* [WHAT THE EXERCISE ASKS]
Copy out each line of the data that holds the string "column".
*** Opening of SOURCE DATA ***
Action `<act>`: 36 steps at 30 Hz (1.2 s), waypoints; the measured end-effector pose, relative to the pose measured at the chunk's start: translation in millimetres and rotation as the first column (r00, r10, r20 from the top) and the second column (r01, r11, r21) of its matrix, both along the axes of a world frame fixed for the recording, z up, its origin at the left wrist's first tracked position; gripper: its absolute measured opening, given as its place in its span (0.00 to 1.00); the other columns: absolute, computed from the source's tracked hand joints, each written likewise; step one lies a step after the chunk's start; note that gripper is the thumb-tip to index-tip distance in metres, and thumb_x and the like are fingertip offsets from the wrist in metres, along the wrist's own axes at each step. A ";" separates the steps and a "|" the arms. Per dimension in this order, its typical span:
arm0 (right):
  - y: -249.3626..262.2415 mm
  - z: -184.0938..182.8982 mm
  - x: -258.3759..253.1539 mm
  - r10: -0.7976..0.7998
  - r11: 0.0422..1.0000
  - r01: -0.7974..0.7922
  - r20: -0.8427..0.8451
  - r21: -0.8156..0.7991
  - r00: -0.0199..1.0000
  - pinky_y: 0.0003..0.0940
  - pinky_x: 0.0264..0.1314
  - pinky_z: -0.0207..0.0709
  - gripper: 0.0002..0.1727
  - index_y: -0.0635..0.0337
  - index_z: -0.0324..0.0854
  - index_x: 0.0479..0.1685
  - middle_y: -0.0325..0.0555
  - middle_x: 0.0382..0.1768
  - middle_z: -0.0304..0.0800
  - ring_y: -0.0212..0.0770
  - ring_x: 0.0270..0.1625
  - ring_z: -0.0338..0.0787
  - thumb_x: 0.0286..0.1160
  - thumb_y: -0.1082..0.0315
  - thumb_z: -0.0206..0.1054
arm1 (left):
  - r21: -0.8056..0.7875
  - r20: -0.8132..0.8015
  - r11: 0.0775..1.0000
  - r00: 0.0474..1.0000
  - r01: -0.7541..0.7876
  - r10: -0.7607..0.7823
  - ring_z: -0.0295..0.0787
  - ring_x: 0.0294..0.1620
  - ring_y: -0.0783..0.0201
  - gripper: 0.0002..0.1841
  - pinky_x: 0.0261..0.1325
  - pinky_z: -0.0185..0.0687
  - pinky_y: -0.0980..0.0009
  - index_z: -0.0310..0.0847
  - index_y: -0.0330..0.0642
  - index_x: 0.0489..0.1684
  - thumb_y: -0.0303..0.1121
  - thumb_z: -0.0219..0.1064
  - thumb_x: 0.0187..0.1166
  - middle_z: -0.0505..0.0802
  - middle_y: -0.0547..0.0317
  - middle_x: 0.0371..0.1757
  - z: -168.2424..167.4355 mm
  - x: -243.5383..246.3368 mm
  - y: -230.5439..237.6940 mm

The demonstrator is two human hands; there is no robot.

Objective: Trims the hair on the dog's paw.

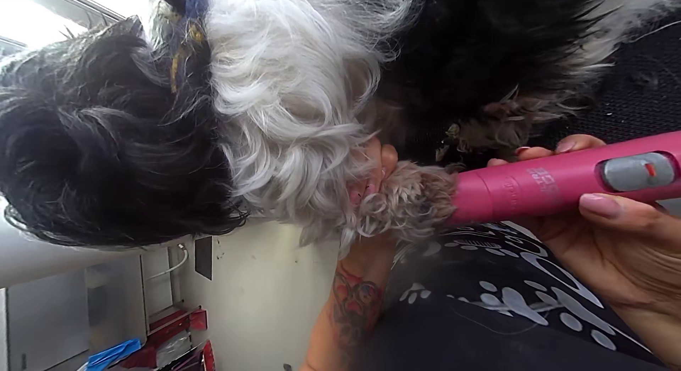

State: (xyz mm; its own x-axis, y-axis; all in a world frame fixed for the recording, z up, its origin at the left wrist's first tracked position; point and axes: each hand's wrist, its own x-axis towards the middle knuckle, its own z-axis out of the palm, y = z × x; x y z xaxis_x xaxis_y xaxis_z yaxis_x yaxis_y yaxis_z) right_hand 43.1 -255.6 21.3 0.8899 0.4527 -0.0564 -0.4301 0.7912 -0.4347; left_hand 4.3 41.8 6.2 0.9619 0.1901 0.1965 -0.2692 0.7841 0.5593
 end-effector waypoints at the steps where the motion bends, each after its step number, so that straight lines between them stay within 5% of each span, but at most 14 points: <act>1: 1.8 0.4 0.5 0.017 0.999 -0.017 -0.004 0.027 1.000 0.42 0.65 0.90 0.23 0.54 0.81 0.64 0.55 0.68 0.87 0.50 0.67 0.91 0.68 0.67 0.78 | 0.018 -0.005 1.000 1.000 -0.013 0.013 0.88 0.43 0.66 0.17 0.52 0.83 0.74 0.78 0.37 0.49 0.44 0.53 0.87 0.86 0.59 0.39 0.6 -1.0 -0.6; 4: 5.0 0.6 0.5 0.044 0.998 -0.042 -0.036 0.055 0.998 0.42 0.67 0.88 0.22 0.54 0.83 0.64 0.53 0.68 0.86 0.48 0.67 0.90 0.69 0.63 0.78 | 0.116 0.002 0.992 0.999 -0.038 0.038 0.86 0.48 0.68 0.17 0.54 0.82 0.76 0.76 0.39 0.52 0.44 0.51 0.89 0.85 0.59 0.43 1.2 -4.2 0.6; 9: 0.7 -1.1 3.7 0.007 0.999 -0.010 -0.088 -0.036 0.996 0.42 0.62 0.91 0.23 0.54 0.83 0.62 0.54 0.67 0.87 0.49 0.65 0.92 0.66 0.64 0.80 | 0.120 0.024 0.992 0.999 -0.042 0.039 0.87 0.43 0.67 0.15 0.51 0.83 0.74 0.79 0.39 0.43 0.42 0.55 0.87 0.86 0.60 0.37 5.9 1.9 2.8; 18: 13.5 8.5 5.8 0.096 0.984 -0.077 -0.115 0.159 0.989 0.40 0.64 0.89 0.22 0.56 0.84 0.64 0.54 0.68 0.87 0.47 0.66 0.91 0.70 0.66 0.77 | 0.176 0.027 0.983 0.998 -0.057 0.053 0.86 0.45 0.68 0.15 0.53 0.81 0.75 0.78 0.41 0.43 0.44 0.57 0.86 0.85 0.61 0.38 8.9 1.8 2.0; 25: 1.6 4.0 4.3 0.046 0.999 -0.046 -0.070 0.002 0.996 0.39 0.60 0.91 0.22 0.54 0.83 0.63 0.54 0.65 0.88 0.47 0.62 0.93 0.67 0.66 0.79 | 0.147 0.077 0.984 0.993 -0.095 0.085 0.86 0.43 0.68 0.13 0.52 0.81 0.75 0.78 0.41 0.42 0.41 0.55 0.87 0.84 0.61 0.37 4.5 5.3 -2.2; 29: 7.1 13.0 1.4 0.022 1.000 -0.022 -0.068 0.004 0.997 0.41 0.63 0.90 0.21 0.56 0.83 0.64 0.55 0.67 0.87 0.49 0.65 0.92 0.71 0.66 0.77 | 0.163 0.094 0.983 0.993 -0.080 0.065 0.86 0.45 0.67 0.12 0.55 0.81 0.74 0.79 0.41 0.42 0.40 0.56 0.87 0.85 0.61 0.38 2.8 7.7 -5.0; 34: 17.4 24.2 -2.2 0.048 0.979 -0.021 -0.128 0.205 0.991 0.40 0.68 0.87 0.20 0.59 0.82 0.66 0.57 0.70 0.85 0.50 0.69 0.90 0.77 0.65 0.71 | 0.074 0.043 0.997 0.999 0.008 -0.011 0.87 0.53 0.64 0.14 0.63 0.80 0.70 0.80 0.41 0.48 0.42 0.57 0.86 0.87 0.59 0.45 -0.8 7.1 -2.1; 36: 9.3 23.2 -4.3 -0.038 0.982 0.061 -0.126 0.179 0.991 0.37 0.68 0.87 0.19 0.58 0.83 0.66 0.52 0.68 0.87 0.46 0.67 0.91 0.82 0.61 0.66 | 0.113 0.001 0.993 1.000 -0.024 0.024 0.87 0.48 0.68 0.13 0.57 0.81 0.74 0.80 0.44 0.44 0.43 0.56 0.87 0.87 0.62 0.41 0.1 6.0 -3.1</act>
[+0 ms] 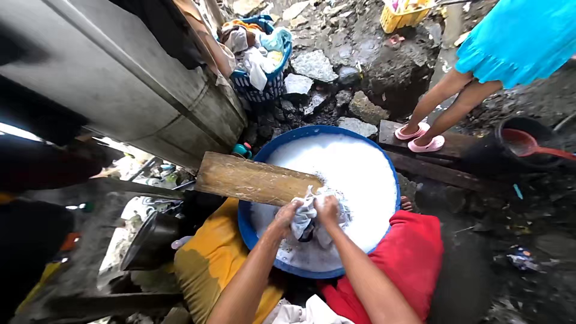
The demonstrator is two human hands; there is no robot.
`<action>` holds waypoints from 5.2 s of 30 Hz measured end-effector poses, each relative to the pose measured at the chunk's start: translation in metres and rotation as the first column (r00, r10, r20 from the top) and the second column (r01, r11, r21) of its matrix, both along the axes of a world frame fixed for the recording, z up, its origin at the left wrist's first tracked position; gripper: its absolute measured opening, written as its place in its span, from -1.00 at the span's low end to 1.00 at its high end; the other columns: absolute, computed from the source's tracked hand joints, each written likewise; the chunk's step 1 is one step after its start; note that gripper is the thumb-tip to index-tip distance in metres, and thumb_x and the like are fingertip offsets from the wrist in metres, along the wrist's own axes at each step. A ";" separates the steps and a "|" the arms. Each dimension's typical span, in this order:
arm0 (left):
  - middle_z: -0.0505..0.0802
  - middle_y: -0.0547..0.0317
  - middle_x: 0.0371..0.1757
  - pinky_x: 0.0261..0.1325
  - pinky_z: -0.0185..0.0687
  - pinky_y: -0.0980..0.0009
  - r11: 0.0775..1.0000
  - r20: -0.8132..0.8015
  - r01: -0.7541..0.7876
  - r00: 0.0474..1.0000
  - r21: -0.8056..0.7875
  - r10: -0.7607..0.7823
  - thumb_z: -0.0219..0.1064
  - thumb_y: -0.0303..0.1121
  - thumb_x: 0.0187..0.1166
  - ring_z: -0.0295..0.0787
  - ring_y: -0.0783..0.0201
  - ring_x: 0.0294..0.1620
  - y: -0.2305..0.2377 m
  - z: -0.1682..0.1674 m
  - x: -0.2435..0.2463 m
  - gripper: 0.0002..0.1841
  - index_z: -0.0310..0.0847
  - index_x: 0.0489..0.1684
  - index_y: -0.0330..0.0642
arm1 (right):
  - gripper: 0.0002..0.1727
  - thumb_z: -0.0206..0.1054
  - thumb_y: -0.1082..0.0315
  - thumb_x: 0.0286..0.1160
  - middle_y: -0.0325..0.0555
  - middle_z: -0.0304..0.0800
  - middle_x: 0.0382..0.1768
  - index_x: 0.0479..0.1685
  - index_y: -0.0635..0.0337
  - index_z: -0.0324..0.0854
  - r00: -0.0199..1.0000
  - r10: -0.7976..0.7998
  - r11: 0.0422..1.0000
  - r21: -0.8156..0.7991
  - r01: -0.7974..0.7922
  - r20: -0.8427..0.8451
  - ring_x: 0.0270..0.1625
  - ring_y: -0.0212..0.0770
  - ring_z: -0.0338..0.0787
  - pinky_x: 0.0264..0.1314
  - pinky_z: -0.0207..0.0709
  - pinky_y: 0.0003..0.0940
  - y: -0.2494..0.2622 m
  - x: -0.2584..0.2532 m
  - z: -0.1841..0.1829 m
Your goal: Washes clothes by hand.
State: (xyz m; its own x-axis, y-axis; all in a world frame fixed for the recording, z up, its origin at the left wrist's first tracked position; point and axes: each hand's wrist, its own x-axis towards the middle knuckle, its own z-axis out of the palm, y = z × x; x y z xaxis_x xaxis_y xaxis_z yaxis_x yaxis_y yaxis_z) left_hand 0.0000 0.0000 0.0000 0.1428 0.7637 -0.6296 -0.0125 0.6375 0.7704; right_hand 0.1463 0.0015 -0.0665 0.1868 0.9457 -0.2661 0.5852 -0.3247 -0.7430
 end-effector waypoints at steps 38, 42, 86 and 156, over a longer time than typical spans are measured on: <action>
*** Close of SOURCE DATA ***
* [SOLVED PROBLEM]
Action `<act>`: 36 steps at 30 Hz (1.2 s), waypoints; the measured end-effector pose, relative to the pose measured at the chunk's start: translation in millimetres and rotation as the first column (r00, r10, r20 from the top) and the second column (r01, r11, r21) of its matrix, both along the axes of a world frame fixed for the recording, z up, its origin at the left wrist's first tracked position; gripper: its absolute measured opening, given as its place in its span (0.00 to 1.00); the other columns: absolute, computed from the source's tracked hand joints, each written likewise; step one lies a step after the chunk's start; note that gripper is the thumb-tip to index-tip distance in metres, and thumb_x and the like are fingertip offsets from the wrist in metres, along the wrist's own axes at each step. A ";" separates the steps and a "|" the arms. Per dimension in this order, its typical span:
`<action>` holds waypoints from 5.2 s of 30 Hz measured end-effector poses, each relative to the pose measured at the chunk's start: translation in metres and rotation as the first column (r00, r10, r20 from the top) and the second column (r01, r11, r21) of its matrix, both along the axes of a world frame fixed for the recording, z up, its origin at the left wrist's first tracked position; gripper: its absolute measured opening, written as its place in its span, from -1.00 at the span's low end to 1.00 at its high end; the other columns: absolute, computed from the source's tracked hand joints, each written likewise; the chunk's step 1 is one step after its start; note that gripper is the thumb-tip to index-tip distance in metres, and thumb_x and the like are fingertip offsets from the wrist in metres, along the wrist's own axes at each step. A ";" separates the steps and a "|" the arms. Each dimension's typical span, in this order:

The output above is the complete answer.